Knife River surface mines and markets low sulfur lignite
coal at mines located in Montana and North Dakota and,
through its wholly-owned subsidiary, KRC Holdings, Inc.,
surface mines and markets aggregates and related
construction materials in the Anchorage, Alaska area,
southern Oregon and north-central California.

Fidelity Oil is comprised of Fidelity Oil Co. and Fidelity
Oil Holdings, Inc., which own oil and natural gas interests
in the western United States, the Gulf Coast and Canada
through investments with several oil and natural gas
producers.

Prairielands seeks new energy markets while continuing to
expand present markets for natural gas. Its activities
include buying and selling natural gas and arranging
transportation services to end users, pipelines and local
distribution companies and, through its wholly-owned
subsidiary, Gwinner Propane, Inc., operating bulk propane
facilities in southeastern North Dakota.

The significant industries within the Company's retail utility
service area consist of agriculture and the related processing of
agricultural products and energy-related activities such as oil and
natural gas production, oil refining, coal mining and electric
power generation.

Details applicable to the Company's continuing construction
program and the expansion of the Company's non-regulated mining and
construction materials, and oil and natural gas production
operations are discussed in the sections devoted to each business.
See Item 7 -- "Management's Discussion and Analysis of Financial
Condition and Results of Operations" for a discussion of "Liquidity
and Capital Commitments" and the anticipated level of funds to be
generated internally for these activities.

All of the Company's electric and natural gas distribution
properties, with certain exceptions, are subject to the lien of the
Indenture of Mortgage dated May 1, 1939, as supplemented and
amended, from the Company to The Bank of New York and W. T.
Cunningham, successor trustees.

As of December 31, 1993, the Company had 2,052 full-time
employees with 96 employed at MDU Resources Group, Inc., including
Fidelity Oil and Prairielands, 1,224 at Montana-Dakota, 271 at
Williston Basin and 461 at Knife River. Approximately 577 and 86
of the Montana-Dakota and Williston Basin employees, respectively,
are represented by the International Brotherhood of Electrical
Workers. Labor contracts with such employees are in effect through
August 1995, for Montana-Dakota and December 1994, for Williston
Basin. Knife River's coal operations have a labor contract through
August 1995, with the United Mine Workers of America, which
represents its hourly workforce approximating 136 employees. Knife
River's construction materials operations have eight labor
contracts covering 122 employees. These contracts have expiration
dates ranging from February 1994, to May 1997.

The financial results and data applicable to each of the
Company's business segments as well as their financing requirements
are set forth in Item 7 -- "Management's Discussion and Analysis of
Financial Condition and Results of Operations".

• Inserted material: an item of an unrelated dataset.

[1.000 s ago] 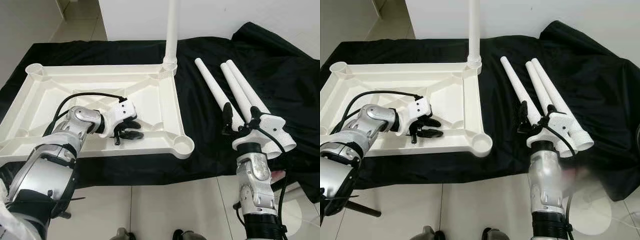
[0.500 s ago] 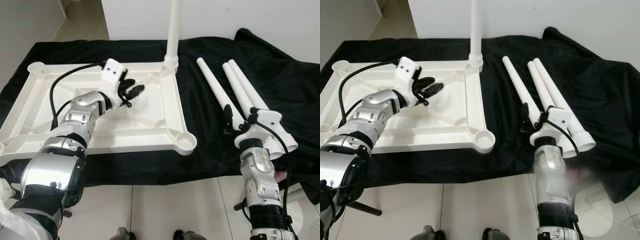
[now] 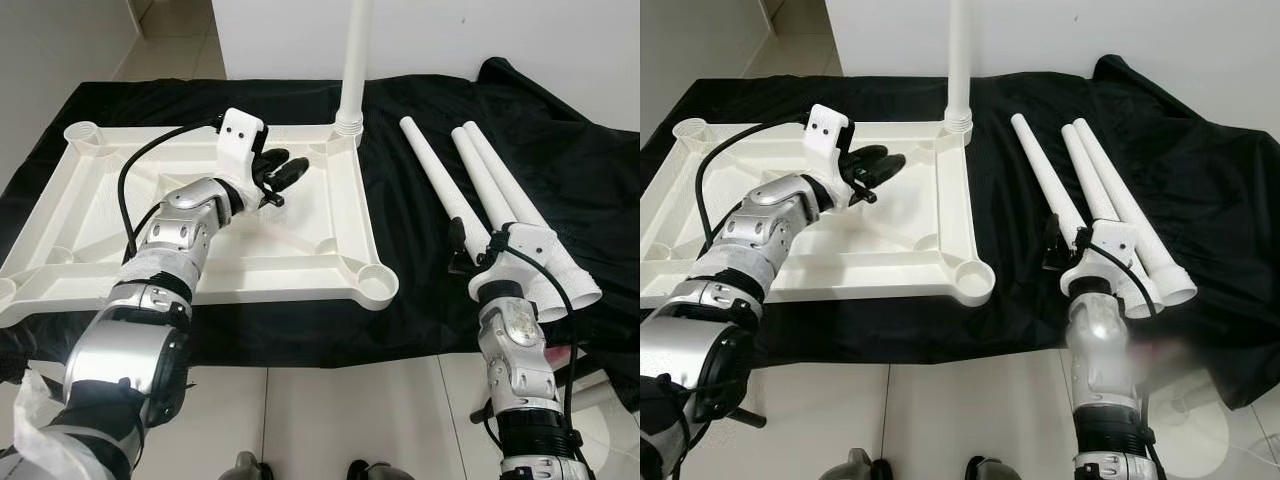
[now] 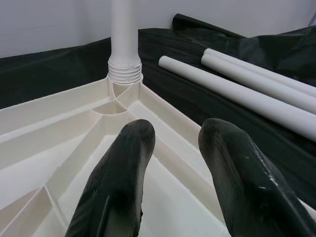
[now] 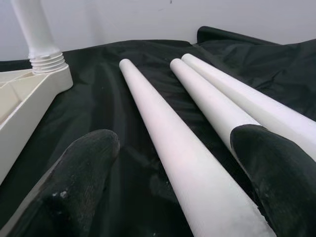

Any reference to the Company's Consolidated Financial
Statements and Notes thereto shall be to the Consolidated Financial
Statements and Notes thereto contained on pages 27 through 51 in
the Company's Annual Report to Stockholders for 1993 (Annual
Report), which are incorporated by reference herein.

ENERGY DISTRIBUTION OPERATIONS AND PROPERTY (MONTANA-DAKOTA)

Electric Generation, Transmission and Distribution

General --

Montana-Dakota provides electric service at retail, serving
over 110,000 residential, commercial, industrial and municipal
customers located in 176 communities and adjacent rural areas as of
December 31, 1993. The principal properties owned by Montana-
Dakota for use in its electric operations include interests in
seven electric generating stations, as further described under
"System Supply and Demand", and over 3,100 miles and 3,800 miles of
transmission lines and distribution lines, respectively. Montana-
Dakota has obtained and holds valid and existing franchises
authorizing it to conduct its electric operations in all of the
municipalities it serves where such franchises are required. As of
December 31, 1993, Montana-Dakota's net electric plant investment
approximated $276.1 million.

The electric operations of Montana-Dakota are subject to
regulation by the Federal Energy Regulatory Commission (FERC) under
provisions of the Federal Power Act with respect to the
transmission and sale of power at wholesale in interstate commerce,
interconnections with other utilities, the issuance of securities,
accounting and other matters. These operations, including retail
rates, service, accounting and, in certain cases, security
issuances are also subject to regulation by the public service
commissions of North Dakota, Montana, South Dakota and Wyoming.
The percentage of Montana-Dakota's 1993 electric utility retail
operating revenues by jurisdiction is as follows: North Dakota --
60%; Montana -- 23%; South Dakota -- 8% and Wyoming -- 9%.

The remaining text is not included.